◆ Task statement
For the material below, the expected output is exactly the lines between the line holding "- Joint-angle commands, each" and the line holding "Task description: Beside", inclusive, with pictures left out.

◆ Collected data
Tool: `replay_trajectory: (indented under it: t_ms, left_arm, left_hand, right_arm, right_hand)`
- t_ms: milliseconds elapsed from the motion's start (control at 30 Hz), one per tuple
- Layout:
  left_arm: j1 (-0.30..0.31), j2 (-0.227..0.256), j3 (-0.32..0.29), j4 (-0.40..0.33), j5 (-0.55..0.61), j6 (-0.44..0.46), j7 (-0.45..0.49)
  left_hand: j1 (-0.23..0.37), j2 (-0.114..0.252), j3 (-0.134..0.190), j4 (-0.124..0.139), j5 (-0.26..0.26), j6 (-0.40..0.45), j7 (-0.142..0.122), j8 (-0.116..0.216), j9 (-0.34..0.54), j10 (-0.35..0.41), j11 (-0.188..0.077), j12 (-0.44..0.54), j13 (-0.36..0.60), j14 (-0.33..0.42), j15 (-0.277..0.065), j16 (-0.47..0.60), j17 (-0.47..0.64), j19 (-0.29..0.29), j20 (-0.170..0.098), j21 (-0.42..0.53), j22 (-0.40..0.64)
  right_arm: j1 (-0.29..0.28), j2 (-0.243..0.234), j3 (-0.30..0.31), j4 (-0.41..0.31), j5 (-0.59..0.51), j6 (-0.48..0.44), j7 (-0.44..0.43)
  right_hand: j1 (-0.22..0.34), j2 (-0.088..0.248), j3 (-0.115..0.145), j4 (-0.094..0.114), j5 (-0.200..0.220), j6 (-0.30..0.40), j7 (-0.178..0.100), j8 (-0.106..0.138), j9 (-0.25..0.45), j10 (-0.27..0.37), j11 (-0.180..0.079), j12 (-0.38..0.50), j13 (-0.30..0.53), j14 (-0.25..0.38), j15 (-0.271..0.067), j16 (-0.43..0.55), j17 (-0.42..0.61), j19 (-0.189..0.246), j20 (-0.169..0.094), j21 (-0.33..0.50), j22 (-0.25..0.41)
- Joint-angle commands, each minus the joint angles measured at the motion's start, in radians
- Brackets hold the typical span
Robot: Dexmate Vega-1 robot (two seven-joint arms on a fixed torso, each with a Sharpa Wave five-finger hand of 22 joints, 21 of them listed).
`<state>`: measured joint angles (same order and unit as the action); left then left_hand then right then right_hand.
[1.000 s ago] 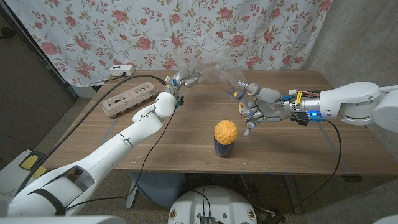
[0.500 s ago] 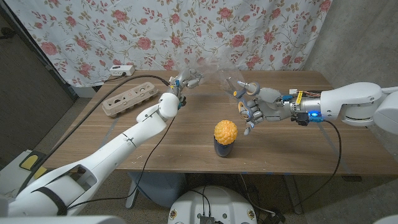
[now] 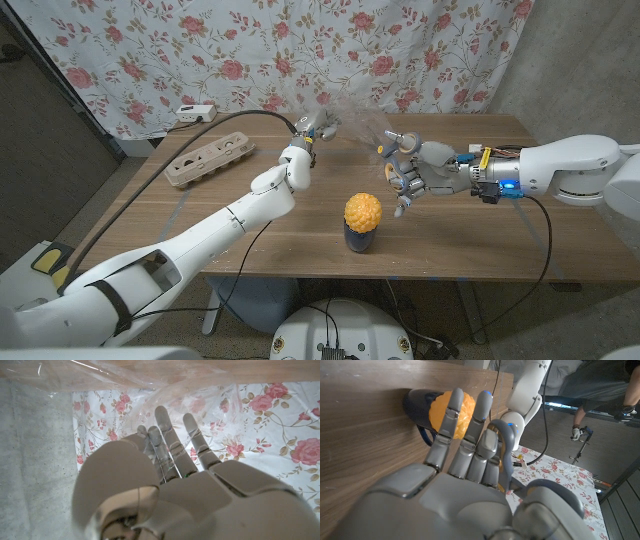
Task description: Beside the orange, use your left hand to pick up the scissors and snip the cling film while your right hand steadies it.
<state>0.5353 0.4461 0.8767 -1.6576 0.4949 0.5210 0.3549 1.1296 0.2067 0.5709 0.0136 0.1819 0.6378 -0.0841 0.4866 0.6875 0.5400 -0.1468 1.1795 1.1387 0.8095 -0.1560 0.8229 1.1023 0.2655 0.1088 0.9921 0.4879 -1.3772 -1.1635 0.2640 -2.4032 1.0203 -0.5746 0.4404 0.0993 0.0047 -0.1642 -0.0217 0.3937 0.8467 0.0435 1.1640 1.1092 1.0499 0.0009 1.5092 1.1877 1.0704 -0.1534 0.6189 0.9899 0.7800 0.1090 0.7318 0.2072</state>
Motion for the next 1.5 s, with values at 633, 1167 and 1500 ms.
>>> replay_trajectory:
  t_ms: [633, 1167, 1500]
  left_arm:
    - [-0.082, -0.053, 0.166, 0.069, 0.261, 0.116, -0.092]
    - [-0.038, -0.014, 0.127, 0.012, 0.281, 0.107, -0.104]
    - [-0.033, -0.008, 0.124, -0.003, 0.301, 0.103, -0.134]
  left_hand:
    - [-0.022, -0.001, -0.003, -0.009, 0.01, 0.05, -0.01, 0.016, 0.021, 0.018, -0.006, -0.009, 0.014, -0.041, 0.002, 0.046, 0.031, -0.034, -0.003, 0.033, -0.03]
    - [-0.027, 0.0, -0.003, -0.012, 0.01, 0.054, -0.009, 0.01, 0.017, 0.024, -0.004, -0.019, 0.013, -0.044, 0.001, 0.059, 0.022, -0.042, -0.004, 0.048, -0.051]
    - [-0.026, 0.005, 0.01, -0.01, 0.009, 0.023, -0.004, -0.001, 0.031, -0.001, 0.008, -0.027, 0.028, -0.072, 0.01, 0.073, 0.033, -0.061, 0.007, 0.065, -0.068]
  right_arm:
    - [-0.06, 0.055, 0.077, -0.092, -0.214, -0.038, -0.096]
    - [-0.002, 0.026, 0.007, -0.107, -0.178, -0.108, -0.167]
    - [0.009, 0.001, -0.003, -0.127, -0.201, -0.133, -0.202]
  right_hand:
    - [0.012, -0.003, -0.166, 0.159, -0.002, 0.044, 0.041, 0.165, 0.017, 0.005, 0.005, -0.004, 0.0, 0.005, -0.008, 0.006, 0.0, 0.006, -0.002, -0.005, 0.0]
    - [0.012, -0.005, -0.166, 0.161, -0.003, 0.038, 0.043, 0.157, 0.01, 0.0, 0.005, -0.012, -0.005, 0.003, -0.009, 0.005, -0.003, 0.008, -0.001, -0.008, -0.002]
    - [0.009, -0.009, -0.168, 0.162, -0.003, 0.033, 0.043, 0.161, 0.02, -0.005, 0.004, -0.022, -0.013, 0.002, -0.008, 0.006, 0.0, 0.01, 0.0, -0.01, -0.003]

◆ Solution to the problem
- Joint-angle commands, each minus the joint angles measured at the motion's start, in radians
- Brackets hold the typical span
Robot: Dexmate Vega-1 robot (two seven-joint arms on a fixed torso, each with a Sharpa Wave five-finger hand of 22 joints, 21 of them listed).
`<state>`: measured joint angles (same order and unit as the action); left then left_hand then right then right_hand.
[1.000 s ago] 
[0.500 s ago] 
[now] 
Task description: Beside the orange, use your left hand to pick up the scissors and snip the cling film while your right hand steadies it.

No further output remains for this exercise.